Confluent Cloud offers pre-built, fully managed connectors that make it easy to quickly connect to popular data sources and end systems in the cloud. This recipe shows sample connector configuration(s) below, each of which should be created separately. You can also substitute your own connectors to connect to any supported data source.

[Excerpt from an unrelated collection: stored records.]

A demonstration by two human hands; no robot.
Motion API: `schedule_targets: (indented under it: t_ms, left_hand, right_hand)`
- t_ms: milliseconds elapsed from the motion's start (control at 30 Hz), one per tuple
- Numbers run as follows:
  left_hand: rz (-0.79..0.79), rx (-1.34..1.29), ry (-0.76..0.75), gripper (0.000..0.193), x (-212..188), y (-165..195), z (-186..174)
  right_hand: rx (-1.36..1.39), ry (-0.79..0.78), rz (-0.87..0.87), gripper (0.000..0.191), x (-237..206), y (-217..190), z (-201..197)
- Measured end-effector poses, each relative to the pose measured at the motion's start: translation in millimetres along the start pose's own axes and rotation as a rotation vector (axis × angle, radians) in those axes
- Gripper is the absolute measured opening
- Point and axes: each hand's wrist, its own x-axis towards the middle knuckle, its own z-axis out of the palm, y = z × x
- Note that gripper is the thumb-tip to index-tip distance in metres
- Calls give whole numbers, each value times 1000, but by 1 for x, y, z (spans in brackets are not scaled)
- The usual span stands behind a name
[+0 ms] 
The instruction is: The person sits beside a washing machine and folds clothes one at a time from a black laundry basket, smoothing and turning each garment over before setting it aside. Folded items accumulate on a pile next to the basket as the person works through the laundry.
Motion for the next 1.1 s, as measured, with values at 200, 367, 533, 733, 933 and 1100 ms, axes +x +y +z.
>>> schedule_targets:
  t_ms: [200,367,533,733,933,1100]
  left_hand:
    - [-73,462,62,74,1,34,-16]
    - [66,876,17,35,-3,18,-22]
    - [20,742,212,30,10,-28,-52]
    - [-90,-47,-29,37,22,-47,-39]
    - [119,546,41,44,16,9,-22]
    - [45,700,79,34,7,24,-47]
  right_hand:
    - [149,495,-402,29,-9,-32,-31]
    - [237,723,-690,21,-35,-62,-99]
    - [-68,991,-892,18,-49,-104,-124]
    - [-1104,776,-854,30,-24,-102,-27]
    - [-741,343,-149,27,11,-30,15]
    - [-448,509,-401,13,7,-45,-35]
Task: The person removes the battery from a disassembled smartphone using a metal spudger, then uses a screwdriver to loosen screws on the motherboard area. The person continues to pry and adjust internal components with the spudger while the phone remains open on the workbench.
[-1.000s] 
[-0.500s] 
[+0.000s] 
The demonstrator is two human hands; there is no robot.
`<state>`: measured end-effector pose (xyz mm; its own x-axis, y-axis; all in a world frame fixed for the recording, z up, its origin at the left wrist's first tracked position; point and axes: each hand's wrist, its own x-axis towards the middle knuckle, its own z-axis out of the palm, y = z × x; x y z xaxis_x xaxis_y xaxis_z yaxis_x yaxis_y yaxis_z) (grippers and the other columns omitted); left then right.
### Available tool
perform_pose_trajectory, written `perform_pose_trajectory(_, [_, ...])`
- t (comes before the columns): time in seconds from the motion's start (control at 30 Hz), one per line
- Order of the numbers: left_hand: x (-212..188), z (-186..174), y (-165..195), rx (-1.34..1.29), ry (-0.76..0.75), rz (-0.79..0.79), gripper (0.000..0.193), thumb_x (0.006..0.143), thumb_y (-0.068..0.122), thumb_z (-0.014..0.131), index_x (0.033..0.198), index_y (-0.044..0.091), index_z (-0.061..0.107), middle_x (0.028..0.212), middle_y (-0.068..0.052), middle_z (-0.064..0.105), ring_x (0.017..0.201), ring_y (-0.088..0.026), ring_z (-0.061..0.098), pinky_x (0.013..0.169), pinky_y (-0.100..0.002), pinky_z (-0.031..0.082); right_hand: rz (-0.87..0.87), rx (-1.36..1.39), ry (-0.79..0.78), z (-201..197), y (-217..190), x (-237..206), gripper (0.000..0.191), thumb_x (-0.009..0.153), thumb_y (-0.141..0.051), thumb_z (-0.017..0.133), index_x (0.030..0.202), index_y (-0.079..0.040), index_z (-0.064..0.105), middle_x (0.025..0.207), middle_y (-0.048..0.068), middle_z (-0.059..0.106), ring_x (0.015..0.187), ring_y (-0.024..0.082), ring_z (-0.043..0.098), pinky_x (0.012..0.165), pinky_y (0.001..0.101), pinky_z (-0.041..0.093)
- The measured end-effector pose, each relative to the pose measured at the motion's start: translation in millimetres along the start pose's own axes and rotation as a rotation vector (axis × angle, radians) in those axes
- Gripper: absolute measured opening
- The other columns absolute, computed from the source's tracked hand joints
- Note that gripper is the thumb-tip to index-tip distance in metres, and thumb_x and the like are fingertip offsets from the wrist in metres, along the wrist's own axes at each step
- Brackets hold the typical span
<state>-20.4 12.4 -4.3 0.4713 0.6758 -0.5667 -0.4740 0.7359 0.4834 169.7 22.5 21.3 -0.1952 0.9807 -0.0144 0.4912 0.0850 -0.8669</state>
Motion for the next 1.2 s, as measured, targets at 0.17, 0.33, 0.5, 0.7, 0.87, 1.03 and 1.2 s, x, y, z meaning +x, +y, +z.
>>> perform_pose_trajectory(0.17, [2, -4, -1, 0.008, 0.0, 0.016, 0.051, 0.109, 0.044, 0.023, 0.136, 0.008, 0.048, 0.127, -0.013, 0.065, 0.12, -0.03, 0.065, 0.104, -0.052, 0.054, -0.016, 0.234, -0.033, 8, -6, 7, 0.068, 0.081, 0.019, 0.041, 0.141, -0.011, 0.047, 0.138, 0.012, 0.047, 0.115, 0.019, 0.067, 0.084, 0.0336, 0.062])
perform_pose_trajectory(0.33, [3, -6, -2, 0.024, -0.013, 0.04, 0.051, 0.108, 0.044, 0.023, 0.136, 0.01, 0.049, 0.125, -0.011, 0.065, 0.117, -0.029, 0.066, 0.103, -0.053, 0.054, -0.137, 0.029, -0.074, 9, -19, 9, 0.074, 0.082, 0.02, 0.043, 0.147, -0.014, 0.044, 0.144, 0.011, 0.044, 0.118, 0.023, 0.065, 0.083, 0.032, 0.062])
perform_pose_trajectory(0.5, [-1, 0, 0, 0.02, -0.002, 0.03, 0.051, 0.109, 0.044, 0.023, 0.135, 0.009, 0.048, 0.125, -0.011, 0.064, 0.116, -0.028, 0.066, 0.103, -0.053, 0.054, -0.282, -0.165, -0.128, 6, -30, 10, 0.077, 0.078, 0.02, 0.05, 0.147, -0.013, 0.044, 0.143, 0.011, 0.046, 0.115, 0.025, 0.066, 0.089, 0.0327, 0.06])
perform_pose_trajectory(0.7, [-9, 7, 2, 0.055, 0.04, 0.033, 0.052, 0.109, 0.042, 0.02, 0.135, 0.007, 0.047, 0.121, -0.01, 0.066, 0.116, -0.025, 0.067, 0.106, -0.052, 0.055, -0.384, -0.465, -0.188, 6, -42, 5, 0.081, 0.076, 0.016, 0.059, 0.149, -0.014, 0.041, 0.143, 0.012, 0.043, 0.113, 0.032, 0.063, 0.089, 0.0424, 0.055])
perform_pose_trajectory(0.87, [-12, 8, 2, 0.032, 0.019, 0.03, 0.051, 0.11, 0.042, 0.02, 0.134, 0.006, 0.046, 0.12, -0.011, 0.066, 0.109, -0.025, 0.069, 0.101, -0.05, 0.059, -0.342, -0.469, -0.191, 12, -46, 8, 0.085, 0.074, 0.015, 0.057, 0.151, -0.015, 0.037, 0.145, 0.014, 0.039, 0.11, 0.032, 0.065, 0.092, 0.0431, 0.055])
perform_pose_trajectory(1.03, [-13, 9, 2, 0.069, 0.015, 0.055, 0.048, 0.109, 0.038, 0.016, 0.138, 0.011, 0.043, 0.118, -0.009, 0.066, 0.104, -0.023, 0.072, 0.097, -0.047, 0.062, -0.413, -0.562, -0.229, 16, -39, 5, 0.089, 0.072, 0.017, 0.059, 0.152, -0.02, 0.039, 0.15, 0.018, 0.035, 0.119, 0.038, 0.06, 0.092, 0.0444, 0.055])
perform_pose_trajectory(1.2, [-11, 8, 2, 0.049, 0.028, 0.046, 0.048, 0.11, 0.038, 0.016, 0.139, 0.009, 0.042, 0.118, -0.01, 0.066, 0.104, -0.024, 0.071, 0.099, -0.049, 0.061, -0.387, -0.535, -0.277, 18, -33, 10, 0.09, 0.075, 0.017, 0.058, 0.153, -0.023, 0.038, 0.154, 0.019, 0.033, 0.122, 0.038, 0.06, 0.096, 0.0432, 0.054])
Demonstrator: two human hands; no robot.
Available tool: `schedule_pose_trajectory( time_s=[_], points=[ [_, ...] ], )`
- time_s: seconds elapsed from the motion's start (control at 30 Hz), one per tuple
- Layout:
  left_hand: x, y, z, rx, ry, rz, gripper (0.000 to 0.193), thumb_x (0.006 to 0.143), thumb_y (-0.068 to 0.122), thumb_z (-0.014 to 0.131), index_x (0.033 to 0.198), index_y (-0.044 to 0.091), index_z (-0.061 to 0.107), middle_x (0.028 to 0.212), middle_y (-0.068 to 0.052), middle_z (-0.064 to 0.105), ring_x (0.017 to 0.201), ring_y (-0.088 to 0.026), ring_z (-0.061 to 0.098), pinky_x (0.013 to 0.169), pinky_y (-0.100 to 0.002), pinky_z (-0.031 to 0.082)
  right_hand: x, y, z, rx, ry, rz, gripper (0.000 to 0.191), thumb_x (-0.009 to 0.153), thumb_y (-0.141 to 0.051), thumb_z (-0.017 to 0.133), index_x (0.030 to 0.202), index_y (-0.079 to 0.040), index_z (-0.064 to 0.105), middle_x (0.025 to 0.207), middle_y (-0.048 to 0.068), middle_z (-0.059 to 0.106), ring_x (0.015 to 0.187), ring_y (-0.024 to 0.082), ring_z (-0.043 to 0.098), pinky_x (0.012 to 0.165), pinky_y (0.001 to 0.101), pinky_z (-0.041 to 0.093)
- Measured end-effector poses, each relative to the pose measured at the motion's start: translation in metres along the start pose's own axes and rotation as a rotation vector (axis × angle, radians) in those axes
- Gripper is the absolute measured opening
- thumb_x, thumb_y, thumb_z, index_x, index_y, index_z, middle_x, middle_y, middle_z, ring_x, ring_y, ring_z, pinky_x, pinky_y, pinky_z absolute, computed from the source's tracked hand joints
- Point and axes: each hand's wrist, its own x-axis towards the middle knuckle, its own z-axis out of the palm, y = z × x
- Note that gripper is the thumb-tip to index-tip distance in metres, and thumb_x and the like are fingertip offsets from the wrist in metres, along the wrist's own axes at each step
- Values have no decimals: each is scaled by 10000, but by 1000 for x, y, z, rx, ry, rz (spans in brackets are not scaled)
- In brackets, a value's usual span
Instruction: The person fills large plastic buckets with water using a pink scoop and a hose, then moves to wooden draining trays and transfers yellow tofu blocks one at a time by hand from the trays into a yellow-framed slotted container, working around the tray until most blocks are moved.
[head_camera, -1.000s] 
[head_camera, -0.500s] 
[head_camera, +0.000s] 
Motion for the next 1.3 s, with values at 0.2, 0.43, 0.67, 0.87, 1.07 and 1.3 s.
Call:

Use Avro so ksqlDB can automatically detect the schema.

 1
 2
 3
 4
 5
 6
 7
 8
 9
10
11
12
13
14
15
{
  "connector.class"            : "SalesforceCdcSource",
  "name"                       : "SalesforceCdcSourceConnector",
  "kafka.api.key"              : "<my-kafka-api-key>",
  "kafka.api.secret"           : "<my-kafka-api-secret>",
  "kafka.topic"                : "sfdc.cdc.raw",
  "salesforce.username"        : "<my-sfdc-username>",
  "salesforce.password"        : "<my-sfdc-password>",
  "salesforce.password.token"  : "<sfdc-password-token>",
  "salesforce.consumer.key"    : "<sfdc-consumer-key>",
  "salesforce.consumer.secret" : "<sfdc-consumer-secret>",
  "salesforce.cdc.name"        : "AccountChangeEvent",
  "output.data.format"         : "AVRO",
  "tasks.max"                  : "1"
}

ksqlDB code


NOTE: The Confluent Cloud Console does not allow you to execute this code in the ksqlDB editor as a single block. This limitation will be removed in the next release, but until then, copy and paste each statement into the editor and execute them one at a time.


 1
 2
 3
 4
 5
 6
 7
 8
 9
10
11
12
13
14
15
16
17
18
SET 'auto.offset.reset' = 'earliest';

-- Register the stream of SFDC CDC Opportunities
CREATE STREAM stream_sfdc_cdc_opportunity_raw
WITH (
  KAFKA_TOPIC = 'sfdc.cdc.raw',
  VALUE_FORMAT = 'AVRO',
  PARTITIONS = 6
);

-- Create a new stream with Replay ID and Change Event Header for just Gap Events
CREATE STREAM stream_sfdc_cdc_opportunity_change_log AS
  SELECT
    STREAM_SFDC_CDC_OPPORTUNITY_RAW.REPLAYID AS REPLAYID,
    STREAM_SFDC_CDC_OPPORTUNITY_RAW.CHANGEEVENTHEADER AS CHANGEEVENTHEADER
  FROM stream_sfdc_cdc_opportunity_raw
  WHERE UCASE(STREAM_SFDC_CDC_OPPORTUNITY_RAW.CHANGEEVENTHEADER->CHANGETYPE) LIKE 'GAP%'
  EMIT CHANGES;

Cleanup

To clean up the ksqlDB resources created by this recipe, use the ksqlDB commands shown below (substitute stream or topic name, as appropriate). By including the DELETE TOPIC clause, the topic backing the stream or table is also deleted, asynchronously.

1
2
DROP STREAM IF EXISTS <stream_name> DELETE TOPIC;
DROP TABLE IF EXISTS <table_name> DELETE TOPIC;

If you also created connectors, you'll need to remove those as well.